| What you will do |
What lines below include the word "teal"? Copy each one.

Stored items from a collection

- Opening Delimiter -

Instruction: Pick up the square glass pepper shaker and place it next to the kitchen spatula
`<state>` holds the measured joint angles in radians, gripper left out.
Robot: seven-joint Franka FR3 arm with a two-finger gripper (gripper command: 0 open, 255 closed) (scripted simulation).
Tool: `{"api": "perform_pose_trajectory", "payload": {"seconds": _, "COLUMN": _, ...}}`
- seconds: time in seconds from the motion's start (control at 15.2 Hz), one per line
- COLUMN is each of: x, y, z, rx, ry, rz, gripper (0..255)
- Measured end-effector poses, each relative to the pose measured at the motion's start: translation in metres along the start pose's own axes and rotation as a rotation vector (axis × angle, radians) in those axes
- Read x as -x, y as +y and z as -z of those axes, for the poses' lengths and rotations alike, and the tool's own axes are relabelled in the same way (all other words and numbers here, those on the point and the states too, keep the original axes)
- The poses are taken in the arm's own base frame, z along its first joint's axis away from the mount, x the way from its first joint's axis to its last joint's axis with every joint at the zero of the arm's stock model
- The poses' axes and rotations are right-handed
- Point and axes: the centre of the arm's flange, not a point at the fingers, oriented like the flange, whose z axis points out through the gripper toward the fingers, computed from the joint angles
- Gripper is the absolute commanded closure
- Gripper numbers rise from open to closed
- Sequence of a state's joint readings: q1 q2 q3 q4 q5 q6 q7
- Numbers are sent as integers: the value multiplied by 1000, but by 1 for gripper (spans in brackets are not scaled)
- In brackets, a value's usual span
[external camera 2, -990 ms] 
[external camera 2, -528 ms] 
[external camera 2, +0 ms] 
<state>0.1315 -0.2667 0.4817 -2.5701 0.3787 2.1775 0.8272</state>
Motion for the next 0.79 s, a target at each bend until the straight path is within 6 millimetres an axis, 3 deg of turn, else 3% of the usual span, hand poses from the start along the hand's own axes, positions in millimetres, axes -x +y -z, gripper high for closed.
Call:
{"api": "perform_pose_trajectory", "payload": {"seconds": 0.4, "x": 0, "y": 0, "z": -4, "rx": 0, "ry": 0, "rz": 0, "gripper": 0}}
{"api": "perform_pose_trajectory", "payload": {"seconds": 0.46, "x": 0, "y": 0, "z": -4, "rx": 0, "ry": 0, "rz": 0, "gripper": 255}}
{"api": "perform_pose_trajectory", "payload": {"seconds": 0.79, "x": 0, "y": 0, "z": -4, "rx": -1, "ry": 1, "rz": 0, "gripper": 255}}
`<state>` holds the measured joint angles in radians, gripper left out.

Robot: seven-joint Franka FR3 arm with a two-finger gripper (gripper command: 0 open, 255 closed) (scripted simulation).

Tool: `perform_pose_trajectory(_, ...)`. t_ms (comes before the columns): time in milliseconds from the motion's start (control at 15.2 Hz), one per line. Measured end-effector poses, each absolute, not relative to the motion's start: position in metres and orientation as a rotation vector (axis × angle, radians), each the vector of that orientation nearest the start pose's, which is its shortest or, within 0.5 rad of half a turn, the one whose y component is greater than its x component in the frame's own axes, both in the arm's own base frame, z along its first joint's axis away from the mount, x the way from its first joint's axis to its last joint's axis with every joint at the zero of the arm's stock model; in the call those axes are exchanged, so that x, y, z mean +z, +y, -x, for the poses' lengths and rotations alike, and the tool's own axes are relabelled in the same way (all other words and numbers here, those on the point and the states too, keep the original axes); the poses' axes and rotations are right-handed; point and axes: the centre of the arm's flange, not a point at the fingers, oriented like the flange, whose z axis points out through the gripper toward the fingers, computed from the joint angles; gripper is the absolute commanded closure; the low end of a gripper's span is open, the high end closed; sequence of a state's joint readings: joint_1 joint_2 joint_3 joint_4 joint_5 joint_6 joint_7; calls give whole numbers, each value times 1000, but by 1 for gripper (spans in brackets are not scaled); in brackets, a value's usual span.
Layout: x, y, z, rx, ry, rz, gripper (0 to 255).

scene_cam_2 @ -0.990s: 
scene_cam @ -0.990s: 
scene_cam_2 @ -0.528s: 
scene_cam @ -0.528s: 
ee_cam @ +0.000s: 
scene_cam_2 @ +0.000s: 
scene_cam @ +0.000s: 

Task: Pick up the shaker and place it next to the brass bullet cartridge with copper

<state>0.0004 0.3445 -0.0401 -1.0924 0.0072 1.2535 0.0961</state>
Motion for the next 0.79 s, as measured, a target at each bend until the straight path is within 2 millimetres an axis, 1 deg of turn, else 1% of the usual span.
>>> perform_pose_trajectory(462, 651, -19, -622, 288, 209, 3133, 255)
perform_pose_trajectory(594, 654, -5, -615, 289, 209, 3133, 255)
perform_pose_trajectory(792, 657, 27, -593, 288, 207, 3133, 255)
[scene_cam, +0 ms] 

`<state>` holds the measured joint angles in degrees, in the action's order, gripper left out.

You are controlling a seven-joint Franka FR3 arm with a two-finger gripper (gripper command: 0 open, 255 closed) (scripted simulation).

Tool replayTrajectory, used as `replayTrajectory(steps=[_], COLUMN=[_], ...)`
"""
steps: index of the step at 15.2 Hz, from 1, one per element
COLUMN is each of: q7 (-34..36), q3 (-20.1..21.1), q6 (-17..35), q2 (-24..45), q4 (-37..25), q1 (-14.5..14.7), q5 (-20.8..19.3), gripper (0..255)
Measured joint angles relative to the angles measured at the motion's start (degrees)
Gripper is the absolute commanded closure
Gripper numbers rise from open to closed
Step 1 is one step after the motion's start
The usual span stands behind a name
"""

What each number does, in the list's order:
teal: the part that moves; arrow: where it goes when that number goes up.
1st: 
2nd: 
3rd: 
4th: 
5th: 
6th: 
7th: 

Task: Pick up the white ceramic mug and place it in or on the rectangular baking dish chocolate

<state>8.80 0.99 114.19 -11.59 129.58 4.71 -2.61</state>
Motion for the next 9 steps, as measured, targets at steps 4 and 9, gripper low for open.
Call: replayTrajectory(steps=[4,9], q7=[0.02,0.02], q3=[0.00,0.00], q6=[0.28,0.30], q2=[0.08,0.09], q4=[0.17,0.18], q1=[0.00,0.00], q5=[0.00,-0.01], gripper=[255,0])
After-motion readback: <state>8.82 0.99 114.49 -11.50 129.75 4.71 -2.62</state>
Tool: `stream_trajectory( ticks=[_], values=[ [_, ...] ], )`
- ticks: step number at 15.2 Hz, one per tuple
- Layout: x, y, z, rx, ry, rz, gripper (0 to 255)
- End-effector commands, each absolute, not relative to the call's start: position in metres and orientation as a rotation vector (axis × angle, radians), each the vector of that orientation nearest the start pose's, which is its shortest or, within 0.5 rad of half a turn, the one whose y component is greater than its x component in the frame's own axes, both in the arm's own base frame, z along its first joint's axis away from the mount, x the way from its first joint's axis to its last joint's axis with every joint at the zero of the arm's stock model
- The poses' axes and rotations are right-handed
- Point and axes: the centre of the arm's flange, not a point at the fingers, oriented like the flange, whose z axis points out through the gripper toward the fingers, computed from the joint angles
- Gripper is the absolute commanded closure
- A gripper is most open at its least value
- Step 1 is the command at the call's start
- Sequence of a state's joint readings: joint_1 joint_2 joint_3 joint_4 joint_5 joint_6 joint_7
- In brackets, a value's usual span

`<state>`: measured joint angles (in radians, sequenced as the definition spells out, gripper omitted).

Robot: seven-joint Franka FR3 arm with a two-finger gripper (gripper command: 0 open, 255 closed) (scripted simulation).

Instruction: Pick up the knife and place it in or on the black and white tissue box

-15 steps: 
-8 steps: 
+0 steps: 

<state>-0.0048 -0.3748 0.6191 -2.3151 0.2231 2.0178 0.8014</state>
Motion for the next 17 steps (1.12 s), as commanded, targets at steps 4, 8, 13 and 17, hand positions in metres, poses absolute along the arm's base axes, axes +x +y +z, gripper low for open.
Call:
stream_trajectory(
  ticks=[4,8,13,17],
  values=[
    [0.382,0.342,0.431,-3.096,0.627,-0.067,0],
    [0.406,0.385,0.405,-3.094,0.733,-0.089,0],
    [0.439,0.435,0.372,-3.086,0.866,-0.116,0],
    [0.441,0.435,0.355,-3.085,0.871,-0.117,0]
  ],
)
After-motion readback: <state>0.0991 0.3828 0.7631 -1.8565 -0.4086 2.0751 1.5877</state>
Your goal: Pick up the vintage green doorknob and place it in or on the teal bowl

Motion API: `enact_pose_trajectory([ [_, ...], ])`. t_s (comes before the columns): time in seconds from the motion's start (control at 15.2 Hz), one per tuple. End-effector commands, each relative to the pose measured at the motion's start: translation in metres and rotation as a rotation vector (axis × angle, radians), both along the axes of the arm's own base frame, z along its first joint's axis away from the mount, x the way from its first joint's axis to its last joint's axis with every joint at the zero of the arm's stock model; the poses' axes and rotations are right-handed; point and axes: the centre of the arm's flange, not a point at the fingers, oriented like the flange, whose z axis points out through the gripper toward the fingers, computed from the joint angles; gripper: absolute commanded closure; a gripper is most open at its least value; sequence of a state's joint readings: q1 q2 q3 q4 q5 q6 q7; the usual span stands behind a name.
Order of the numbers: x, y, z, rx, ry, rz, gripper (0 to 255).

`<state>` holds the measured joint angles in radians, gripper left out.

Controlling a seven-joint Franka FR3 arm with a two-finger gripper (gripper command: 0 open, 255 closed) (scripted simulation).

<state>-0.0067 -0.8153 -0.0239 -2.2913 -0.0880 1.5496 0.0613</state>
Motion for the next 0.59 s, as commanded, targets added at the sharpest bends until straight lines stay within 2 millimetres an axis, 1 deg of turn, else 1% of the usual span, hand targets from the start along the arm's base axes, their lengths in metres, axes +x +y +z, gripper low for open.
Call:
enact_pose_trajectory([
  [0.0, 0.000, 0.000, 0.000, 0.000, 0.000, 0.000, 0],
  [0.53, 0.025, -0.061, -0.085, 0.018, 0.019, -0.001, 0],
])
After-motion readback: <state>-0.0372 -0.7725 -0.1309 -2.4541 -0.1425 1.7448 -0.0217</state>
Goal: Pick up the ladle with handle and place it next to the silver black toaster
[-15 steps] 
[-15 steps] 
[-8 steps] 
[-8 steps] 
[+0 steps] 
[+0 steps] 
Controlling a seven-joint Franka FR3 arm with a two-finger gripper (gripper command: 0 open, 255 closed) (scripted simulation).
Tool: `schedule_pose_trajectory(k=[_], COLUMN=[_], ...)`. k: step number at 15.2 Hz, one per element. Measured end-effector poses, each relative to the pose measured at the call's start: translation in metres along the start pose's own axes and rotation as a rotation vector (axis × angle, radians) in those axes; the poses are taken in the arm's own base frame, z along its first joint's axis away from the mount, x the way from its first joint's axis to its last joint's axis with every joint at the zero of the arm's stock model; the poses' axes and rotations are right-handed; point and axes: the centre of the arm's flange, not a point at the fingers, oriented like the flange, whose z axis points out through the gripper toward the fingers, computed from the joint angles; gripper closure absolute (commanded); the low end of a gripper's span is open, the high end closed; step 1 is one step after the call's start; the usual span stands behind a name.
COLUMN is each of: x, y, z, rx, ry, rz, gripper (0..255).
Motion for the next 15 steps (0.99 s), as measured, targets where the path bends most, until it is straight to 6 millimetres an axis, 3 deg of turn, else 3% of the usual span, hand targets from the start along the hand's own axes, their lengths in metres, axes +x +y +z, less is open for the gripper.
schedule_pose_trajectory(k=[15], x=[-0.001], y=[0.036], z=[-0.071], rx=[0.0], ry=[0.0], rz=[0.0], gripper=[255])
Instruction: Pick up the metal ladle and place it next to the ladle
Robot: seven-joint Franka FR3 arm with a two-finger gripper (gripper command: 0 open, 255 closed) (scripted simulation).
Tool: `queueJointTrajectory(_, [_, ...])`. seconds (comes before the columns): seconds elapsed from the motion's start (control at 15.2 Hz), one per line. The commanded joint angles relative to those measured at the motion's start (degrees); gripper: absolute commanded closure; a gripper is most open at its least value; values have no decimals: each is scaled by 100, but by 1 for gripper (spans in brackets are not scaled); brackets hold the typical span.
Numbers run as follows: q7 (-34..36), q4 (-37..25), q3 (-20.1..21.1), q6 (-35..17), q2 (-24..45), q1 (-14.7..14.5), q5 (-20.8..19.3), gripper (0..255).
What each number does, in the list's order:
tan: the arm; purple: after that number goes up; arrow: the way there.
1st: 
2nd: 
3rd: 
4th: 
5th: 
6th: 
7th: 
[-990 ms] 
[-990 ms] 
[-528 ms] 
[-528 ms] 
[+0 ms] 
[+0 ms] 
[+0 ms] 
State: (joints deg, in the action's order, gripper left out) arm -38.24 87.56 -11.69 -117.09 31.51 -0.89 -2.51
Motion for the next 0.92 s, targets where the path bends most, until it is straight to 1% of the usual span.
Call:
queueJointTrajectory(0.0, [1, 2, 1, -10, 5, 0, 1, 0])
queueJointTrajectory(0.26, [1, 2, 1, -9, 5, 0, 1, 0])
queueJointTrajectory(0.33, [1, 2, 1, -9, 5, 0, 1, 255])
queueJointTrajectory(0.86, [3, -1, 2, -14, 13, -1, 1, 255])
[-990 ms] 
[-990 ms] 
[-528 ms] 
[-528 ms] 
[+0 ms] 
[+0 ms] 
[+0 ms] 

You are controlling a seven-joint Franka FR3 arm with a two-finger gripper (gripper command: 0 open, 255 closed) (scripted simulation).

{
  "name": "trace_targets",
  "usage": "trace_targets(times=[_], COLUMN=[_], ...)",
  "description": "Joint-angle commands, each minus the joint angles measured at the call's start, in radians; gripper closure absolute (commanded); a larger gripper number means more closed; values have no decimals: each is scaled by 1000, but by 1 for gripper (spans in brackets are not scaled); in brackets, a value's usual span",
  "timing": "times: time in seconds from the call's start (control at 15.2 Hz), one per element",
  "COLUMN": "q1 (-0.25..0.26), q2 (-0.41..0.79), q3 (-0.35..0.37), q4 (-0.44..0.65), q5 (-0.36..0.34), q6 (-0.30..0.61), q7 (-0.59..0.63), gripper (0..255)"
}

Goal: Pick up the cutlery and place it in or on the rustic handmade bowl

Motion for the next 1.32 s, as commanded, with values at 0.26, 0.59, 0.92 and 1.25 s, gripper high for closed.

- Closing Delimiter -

| Exercise response |
teal: the part that moves; arrow: where it goes when that number goes up.
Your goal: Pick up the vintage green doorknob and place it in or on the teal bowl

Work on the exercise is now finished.